DATA PROVIDED:
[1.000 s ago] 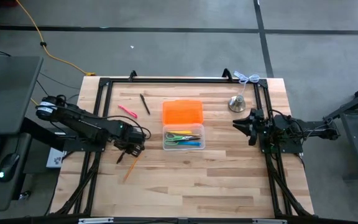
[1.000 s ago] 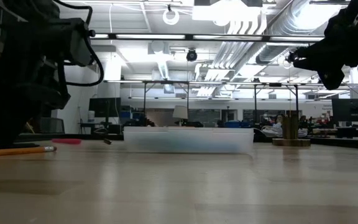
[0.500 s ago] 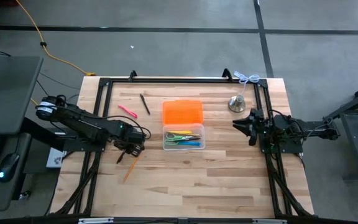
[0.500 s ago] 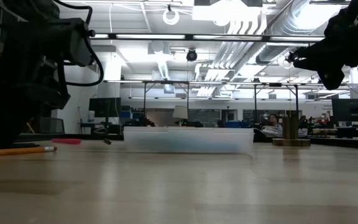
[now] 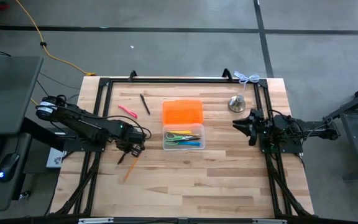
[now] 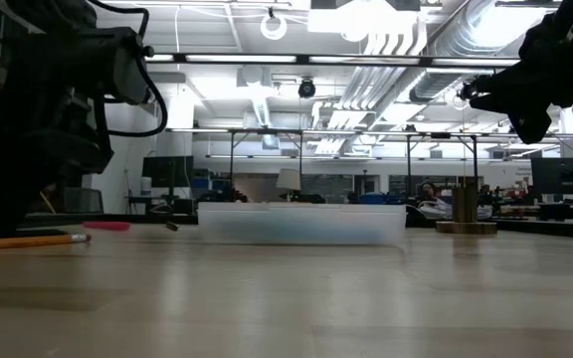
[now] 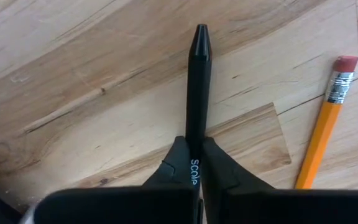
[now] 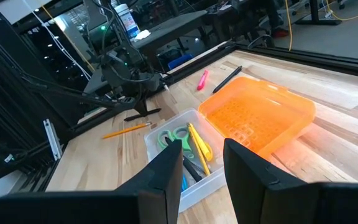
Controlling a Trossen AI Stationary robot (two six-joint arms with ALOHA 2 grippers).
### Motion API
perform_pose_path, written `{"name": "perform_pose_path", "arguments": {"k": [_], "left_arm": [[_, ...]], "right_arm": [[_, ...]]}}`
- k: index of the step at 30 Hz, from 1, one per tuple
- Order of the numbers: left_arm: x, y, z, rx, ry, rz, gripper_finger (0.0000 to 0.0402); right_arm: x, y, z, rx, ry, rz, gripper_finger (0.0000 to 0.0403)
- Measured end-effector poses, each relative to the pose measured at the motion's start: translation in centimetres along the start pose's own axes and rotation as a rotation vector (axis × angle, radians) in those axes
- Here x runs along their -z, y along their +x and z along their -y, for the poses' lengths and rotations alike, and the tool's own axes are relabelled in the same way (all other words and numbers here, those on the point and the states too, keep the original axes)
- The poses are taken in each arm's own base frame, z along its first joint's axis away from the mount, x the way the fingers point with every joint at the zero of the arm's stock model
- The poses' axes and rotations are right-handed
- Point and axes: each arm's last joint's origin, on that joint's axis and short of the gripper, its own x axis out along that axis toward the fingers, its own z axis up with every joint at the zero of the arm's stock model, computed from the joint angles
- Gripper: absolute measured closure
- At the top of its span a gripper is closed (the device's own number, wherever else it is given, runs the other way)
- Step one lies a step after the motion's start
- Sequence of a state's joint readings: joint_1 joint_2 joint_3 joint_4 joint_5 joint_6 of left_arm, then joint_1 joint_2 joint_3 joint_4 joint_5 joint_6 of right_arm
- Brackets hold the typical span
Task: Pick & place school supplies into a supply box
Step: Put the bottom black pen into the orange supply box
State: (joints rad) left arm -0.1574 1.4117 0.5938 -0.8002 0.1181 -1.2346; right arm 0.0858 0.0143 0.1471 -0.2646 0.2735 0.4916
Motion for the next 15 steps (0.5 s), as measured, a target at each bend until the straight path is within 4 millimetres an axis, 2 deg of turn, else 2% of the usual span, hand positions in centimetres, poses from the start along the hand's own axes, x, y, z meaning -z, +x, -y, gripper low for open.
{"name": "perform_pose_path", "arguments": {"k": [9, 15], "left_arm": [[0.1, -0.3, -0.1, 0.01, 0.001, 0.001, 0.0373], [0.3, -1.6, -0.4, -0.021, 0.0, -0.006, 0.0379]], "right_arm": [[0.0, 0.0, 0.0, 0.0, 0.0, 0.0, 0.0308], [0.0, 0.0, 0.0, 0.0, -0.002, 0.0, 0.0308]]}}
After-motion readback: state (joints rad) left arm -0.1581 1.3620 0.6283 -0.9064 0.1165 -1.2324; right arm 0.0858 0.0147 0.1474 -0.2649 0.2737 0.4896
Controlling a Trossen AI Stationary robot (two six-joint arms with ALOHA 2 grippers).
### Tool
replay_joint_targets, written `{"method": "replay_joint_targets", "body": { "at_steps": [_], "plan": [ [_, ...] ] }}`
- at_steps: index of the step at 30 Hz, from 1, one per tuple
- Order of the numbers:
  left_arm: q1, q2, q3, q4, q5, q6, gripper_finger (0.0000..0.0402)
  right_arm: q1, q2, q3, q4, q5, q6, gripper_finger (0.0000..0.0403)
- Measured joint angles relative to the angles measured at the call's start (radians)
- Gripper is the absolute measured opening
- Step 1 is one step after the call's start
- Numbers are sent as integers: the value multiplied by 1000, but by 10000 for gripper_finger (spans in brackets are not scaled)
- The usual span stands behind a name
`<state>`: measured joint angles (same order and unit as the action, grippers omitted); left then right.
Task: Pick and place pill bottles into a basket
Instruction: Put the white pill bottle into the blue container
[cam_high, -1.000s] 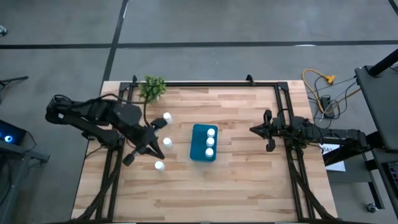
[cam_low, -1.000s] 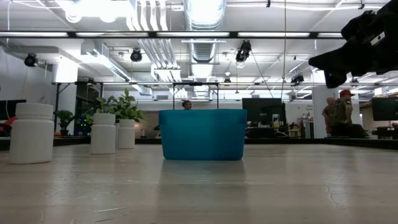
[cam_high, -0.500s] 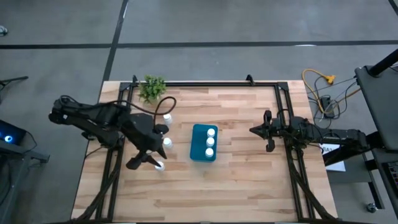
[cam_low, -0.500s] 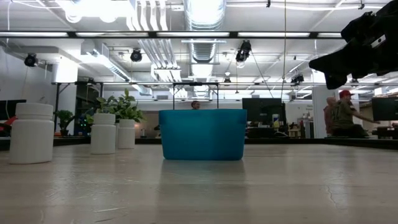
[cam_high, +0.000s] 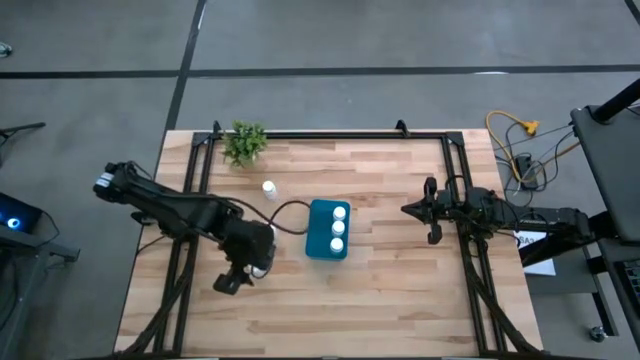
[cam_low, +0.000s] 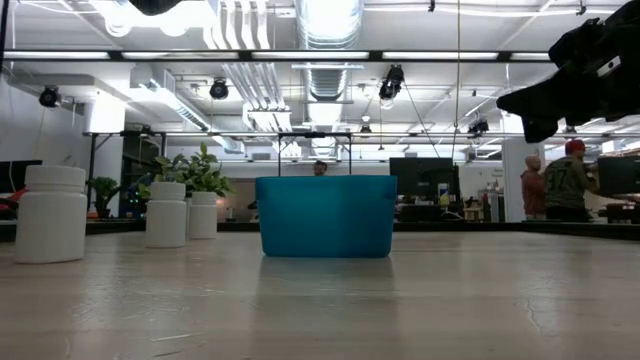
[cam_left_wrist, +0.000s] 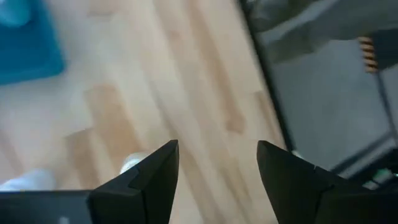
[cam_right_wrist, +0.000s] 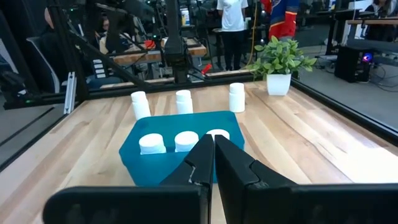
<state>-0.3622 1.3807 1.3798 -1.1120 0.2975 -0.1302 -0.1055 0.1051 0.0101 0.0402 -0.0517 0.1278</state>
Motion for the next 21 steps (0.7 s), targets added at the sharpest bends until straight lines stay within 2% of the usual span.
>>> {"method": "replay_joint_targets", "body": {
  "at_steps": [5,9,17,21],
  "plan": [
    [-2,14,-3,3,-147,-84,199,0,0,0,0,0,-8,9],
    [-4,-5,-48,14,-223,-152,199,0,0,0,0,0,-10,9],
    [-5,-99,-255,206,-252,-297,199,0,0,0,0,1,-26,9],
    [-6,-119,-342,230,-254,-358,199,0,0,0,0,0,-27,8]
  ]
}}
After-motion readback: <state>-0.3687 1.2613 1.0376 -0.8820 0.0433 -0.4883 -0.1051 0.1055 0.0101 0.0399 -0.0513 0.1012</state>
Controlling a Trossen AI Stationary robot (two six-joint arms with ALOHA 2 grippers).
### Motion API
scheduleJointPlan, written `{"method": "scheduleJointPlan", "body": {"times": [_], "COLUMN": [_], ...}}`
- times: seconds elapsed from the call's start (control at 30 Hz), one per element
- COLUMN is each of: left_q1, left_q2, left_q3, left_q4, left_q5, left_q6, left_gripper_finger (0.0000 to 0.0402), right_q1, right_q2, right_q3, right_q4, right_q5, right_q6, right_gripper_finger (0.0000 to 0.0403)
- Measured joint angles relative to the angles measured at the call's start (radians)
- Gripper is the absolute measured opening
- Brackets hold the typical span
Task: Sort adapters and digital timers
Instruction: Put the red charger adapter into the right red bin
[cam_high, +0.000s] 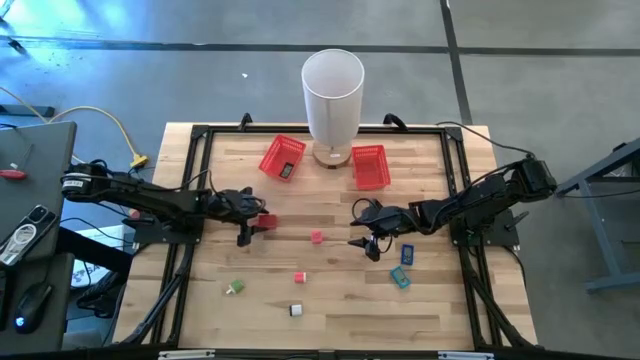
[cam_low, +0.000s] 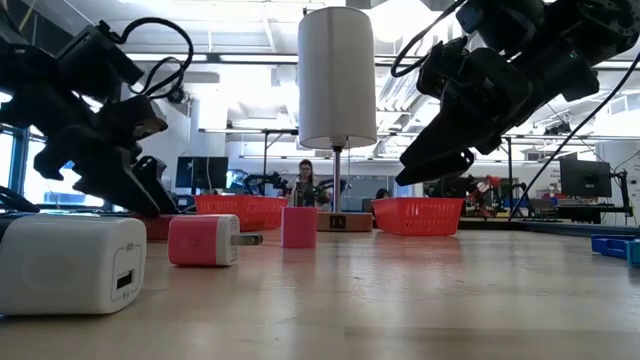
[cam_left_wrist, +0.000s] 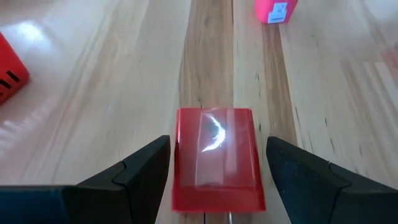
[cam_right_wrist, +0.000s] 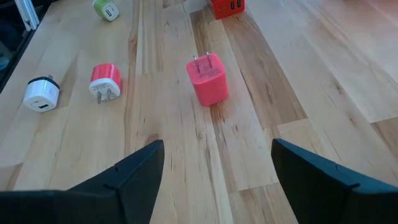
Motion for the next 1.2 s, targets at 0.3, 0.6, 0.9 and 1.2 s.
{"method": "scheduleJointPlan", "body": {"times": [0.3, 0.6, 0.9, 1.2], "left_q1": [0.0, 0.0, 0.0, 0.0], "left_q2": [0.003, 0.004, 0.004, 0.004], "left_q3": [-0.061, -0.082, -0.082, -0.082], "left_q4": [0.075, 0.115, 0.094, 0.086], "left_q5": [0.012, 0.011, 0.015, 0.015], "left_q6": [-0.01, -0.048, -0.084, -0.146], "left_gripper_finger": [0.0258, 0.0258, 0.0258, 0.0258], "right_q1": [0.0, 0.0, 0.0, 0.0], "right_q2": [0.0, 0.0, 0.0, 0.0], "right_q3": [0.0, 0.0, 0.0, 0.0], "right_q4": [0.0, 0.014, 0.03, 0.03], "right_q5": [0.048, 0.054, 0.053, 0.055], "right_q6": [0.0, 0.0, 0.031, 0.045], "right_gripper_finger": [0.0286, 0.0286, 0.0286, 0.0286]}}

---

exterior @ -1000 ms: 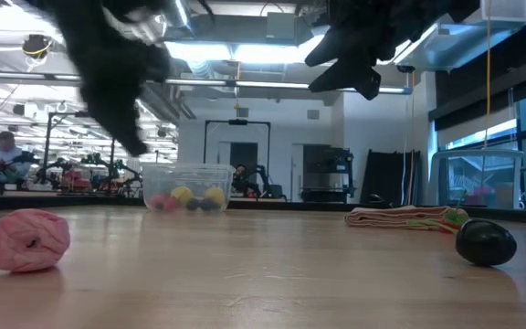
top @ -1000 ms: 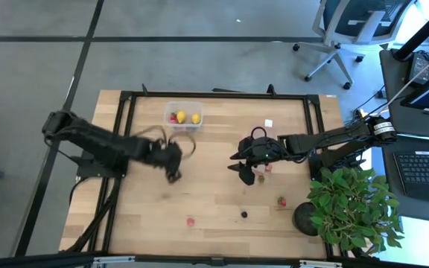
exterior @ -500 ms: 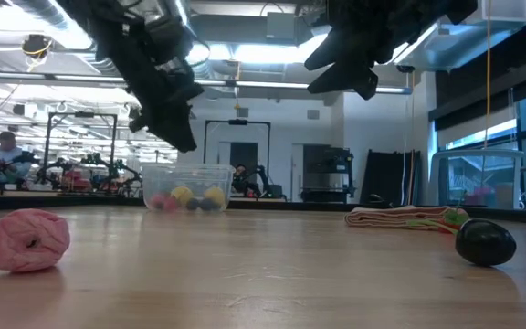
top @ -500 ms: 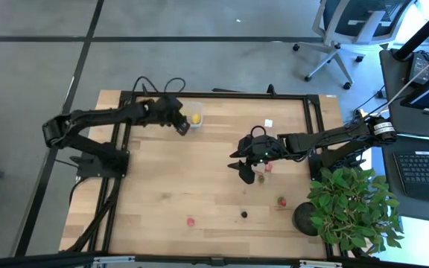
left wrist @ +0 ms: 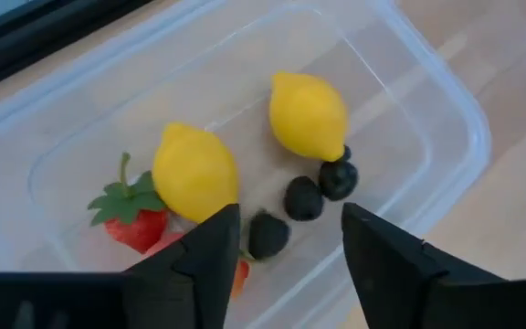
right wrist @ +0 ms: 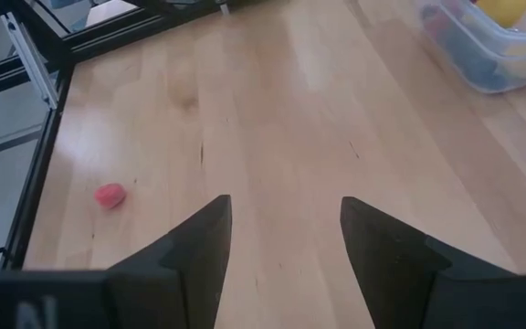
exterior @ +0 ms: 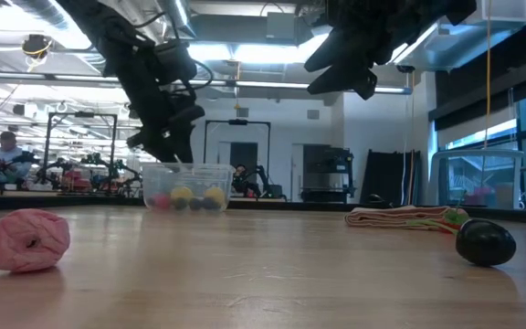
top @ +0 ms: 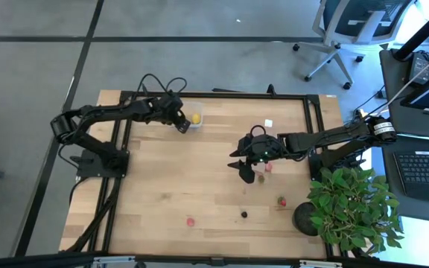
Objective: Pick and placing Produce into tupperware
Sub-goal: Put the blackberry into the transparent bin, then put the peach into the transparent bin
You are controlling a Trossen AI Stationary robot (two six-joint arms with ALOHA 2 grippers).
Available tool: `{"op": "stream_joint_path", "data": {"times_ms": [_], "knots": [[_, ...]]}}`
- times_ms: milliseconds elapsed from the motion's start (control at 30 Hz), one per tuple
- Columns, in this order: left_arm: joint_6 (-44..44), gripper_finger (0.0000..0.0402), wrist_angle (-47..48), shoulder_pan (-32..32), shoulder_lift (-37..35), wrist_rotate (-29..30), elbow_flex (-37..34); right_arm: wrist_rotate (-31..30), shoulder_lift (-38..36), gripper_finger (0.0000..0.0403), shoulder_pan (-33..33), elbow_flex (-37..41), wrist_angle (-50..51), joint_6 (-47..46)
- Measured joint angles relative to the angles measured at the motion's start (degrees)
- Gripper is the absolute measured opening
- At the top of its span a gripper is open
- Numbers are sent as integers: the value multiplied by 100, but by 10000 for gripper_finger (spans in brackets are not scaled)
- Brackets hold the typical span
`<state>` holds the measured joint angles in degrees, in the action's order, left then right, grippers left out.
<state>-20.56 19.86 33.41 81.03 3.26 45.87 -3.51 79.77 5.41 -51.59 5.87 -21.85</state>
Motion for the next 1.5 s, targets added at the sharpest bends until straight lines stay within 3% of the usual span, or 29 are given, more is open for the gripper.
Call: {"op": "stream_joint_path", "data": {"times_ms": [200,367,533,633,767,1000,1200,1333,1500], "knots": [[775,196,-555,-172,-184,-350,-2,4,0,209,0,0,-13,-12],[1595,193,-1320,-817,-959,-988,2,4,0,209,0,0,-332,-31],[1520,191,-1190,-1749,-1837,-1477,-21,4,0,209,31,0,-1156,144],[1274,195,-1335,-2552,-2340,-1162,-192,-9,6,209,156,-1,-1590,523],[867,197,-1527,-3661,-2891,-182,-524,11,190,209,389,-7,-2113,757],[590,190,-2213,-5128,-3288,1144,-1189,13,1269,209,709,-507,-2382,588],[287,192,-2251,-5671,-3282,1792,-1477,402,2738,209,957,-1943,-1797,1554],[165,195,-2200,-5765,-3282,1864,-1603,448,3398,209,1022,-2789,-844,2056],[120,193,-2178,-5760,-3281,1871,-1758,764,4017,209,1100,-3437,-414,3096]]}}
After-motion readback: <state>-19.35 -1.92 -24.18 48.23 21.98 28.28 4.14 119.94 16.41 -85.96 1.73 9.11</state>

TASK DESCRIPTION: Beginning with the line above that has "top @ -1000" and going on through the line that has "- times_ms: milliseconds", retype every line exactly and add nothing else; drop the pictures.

PROBLEM SOLUTION:
top @ -1000 ms: 
exterior @ -500 ms: 
top @ -500 ms: 
left wrist @ +0 ms: 
right wrist @ +0 ms: 
exterior @ +0 ms: 
top @ +0 ms: 
Objective: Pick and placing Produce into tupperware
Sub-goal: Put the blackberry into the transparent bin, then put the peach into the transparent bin
You are controlling a Trossen AI Stationary robot (two six-joint arms with ALOHA 2 grippers).
Available tool: `{"op": "stream_joint_path", "data": {"times_ms": [_], "knots": [[_, ...]]}}`
- times_ms: milliseconds elapsed from the motion's start (control at 30 Hz), one per tuple

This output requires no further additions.